---------- Data shown

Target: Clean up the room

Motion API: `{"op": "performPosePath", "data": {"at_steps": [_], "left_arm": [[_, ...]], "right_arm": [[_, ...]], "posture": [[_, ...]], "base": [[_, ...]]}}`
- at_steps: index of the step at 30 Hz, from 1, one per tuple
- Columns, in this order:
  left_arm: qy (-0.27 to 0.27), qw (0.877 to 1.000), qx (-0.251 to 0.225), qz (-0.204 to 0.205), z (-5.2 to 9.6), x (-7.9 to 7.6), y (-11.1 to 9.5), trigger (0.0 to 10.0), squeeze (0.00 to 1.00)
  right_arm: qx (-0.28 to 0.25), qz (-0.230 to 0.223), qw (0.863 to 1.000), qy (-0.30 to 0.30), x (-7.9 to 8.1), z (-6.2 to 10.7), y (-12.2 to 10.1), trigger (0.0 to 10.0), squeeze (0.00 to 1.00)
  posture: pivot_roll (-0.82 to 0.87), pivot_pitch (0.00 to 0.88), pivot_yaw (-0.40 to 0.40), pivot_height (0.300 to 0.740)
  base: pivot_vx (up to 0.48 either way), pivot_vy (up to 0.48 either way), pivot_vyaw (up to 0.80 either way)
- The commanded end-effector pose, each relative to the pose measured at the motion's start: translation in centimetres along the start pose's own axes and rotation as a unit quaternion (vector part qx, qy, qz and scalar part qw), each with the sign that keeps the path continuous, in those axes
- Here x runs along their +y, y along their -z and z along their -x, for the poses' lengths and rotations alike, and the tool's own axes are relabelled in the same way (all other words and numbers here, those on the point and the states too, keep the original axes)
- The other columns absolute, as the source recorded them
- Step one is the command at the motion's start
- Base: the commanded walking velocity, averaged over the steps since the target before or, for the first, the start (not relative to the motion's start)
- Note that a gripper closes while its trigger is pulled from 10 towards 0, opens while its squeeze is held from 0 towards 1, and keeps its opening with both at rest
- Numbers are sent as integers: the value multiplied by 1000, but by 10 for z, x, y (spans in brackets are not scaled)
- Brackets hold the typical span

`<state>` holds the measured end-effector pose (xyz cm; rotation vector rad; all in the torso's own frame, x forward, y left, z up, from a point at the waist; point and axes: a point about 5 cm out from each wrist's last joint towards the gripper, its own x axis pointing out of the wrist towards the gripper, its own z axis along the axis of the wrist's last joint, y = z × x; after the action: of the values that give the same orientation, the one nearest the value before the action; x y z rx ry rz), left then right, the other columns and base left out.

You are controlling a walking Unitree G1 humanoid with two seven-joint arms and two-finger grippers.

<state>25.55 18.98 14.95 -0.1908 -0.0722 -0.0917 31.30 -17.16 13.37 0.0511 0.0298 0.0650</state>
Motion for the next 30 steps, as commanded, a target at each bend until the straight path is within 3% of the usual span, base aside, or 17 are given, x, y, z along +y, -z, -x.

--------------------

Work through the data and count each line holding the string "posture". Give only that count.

2